It is not likely that being laid off will defer support obligations. You may be obligated to pay support if you receive employment insurance income sufficient enough to meet legislative minimums. If you do not qualify for employment insurance, your spouse may still seek support by imputing an income on you commensurate with your work experience, whereby you will be required to pay support. In either scenario, the obligation to pay child support and spousal support may survive the loss of income depending on the facts of your particular situation.

Parenting

It is likely that being laid off will mean expanded parenting time. While increased parenting time may yield social benefits, it may also impinge on your economic rehabilitation. Your spouse may expect you to dedicate your new found time to caring for young children who are not in school. These, and other significant changes to parenting time after initiating your separation, may likely hinder your re-entry into the workforce. A properly drafted parenting agreement can help by moderating unrealistic expectations.

Family property

You will have a legal duty upon separating from your spouse to avoid the reckless depletion of family property. While you may wish to list personal or real property for sale to help make ends meet, it is not likely that you will be able to freely dispose of family property after your date of separation without your spouse’s prior consent or proper accounting. You will have to be mindful of how you manage family property as mismanagement may prejudice the equalization of net family property and may result in a Court order.

Bottom line

The closure of GM’s Oshawa assembly plant in 2019 will disrupt the lives of many families, the impact of which might be felt most by those dealing with a potential, current or settled family law matter. Contacting a lawyer for legal advice tailored to the particular facts of your case is a proven way to mitigate the effects of an imminent disruption to income.
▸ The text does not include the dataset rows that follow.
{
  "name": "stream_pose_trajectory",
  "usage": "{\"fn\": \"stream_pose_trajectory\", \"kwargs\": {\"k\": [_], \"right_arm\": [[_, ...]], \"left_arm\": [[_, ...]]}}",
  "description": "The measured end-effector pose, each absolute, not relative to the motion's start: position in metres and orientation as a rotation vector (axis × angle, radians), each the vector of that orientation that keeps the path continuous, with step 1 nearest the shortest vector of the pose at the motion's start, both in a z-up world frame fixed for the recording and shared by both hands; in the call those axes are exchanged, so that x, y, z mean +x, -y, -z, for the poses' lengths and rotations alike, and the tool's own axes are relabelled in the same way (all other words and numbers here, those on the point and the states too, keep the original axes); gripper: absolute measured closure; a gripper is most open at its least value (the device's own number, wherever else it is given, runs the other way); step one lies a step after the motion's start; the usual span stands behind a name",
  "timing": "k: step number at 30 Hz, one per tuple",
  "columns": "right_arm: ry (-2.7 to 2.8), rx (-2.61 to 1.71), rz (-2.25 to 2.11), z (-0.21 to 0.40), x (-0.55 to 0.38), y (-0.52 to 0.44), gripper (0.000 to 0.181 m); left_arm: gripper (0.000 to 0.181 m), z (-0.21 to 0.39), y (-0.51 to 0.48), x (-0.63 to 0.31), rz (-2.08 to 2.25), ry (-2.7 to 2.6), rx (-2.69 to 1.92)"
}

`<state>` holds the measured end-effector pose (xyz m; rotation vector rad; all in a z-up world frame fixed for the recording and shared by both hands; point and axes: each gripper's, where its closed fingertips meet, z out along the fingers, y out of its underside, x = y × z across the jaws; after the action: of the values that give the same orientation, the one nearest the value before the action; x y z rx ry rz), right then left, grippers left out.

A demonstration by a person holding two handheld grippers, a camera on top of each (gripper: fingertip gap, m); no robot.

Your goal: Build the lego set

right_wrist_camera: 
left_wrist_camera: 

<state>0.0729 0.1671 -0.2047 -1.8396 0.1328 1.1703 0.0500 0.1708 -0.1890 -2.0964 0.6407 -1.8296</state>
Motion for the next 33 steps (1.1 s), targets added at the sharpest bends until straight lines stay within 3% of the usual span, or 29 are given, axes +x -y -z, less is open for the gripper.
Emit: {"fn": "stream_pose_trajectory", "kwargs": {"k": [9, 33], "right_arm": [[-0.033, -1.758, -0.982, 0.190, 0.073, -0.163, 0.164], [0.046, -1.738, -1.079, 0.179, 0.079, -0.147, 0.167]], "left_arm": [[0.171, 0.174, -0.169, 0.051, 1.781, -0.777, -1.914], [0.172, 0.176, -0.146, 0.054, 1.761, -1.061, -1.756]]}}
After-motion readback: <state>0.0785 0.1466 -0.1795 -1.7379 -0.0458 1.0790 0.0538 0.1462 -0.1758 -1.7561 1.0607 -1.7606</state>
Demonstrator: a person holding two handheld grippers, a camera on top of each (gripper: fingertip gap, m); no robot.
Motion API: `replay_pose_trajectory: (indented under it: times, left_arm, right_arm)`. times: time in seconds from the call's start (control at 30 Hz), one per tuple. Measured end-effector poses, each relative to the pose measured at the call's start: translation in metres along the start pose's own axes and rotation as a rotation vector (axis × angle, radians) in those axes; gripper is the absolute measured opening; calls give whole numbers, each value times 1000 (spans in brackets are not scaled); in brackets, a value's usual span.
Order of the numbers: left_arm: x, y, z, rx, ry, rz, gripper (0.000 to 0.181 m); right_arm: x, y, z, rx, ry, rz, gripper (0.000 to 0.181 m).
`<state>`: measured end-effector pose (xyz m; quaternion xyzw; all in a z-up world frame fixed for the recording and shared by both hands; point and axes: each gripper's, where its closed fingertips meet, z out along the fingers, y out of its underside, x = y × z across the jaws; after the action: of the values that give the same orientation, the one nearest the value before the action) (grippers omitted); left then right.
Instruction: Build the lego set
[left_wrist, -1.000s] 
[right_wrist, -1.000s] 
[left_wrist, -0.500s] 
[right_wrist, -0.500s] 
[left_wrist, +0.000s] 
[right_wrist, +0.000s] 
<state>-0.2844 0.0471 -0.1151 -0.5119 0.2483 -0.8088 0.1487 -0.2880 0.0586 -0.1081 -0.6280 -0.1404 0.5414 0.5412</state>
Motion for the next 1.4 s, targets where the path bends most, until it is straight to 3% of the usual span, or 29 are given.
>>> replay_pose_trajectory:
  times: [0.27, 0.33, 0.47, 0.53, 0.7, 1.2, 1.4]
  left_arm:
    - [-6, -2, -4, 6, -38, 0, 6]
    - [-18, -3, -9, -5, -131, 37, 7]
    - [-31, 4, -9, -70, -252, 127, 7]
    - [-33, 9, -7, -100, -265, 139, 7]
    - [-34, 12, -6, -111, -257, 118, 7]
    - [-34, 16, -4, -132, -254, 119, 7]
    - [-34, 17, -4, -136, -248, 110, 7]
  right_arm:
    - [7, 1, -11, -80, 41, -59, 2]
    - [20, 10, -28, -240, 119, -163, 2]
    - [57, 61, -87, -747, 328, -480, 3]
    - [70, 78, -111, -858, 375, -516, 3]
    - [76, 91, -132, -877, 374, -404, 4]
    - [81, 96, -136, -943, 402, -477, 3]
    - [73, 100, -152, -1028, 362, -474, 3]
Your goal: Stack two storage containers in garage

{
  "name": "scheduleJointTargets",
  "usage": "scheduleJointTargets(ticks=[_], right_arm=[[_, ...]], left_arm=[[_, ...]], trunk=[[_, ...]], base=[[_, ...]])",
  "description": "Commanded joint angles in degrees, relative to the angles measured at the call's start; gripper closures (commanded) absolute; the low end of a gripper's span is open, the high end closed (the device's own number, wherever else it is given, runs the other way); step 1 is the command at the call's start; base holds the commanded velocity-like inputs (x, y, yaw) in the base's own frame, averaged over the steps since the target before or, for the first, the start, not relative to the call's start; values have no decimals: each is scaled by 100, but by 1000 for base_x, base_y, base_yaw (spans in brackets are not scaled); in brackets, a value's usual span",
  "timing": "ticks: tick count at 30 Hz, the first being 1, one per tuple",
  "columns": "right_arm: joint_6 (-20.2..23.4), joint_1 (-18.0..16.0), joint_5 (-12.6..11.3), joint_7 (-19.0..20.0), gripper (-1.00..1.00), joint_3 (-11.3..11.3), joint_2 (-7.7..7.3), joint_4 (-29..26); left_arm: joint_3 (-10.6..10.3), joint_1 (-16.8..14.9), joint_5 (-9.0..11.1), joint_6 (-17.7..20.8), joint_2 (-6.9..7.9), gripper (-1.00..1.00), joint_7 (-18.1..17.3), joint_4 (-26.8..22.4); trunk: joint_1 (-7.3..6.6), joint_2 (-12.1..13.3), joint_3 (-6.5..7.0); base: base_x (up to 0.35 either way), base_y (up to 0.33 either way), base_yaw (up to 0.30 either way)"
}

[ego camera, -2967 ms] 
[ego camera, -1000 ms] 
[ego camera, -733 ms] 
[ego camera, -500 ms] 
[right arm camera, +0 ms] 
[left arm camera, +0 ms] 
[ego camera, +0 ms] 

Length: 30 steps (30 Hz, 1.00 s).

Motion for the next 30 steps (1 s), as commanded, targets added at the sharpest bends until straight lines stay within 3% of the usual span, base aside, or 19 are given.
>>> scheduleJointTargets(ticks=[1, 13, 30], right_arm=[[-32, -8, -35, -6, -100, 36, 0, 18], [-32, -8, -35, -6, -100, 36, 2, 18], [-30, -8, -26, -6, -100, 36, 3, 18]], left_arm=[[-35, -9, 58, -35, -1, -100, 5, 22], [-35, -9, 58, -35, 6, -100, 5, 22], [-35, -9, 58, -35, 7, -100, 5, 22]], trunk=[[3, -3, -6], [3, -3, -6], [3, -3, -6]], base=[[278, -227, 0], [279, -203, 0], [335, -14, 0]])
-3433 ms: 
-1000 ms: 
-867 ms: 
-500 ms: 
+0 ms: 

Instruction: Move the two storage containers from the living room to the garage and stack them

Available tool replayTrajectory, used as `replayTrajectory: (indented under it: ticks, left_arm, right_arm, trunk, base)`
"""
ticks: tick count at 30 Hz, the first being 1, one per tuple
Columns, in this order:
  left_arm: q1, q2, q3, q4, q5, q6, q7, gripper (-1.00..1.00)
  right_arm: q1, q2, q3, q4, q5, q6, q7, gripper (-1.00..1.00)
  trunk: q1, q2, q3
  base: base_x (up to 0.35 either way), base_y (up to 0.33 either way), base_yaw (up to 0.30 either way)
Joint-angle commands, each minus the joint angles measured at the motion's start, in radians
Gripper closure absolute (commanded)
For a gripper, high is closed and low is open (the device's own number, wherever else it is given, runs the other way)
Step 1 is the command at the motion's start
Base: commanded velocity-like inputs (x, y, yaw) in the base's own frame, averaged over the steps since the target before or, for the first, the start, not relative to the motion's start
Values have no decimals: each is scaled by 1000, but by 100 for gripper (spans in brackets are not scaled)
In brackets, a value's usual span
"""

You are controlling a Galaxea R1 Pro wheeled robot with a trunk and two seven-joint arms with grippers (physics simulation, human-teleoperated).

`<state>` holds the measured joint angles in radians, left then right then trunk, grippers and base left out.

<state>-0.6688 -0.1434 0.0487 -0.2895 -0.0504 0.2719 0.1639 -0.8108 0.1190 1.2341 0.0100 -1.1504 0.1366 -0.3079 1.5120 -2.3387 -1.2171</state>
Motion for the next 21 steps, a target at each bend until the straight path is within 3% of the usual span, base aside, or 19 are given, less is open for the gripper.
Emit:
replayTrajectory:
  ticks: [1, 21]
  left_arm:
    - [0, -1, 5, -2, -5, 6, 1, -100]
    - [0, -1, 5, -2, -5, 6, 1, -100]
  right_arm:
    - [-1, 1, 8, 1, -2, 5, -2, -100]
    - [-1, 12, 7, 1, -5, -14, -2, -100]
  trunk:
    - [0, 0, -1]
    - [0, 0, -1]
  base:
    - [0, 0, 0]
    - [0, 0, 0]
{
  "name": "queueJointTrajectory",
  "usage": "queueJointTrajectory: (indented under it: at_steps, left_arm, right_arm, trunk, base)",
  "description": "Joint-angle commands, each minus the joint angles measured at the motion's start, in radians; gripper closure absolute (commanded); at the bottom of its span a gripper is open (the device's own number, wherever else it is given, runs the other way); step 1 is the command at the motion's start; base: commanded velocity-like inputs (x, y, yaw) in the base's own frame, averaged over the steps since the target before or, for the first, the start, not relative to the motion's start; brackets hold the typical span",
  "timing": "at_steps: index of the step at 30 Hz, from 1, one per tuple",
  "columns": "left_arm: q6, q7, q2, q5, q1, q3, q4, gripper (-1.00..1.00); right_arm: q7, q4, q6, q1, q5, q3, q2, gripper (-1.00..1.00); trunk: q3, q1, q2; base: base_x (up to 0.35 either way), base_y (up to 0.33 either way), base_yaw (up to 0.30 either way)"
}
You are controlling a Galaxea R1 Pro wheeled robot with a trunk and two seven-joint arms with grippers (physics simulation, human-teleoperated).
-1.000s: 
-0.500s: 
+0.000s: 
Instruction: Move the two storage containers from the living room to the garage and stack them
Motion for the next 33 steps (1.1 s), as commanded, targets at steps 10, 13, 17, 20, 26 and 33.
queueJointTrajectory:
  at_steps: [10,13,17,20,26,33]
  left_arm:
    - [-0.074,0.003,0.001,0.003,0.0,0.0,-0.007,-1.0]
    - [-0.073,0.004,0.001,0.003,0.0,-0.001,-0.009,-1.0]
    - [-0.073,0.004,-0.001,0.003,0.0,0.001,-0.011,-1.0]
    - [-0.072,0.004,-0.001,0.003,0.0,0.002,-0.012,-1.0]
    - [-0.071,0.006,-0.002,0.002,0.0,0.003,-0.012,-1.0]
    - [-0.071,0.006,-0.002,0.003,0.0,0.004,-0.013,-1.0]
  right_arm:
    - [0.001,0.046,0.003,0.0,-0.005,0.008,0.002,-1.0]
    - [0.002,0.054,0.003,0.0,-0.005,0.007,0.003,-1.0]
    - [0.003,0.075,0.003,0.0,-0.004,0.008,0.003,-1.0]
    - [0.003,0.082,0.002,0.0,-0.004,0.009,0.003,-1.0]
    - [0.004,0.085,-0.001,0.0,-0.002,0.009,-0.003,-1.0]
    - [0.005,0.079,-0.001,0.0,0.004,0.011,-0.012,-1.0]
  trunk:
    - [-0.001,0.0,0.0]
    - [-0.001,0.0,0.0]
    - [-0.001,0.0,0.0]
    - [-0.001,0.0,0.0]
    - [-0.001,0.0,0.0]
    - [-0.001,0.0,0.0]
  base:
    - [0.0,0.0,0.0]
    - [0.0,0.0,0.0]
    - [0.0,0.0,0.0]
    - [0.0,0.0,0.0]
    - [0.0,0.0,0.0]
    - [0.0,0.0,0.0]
While it may seem impossible to afford a lawyer at this time, there may be options available to finance the cost of much-needed legal representation.

At Russell Alexander Collaborative Family Lawyers our focus is exclusively family law, offering pre-separation legal advice and assisting clients with family related issues including: custody and access, separation agreements, child and spousal support, division of family property, paternity disputes, and enforcement of court orders.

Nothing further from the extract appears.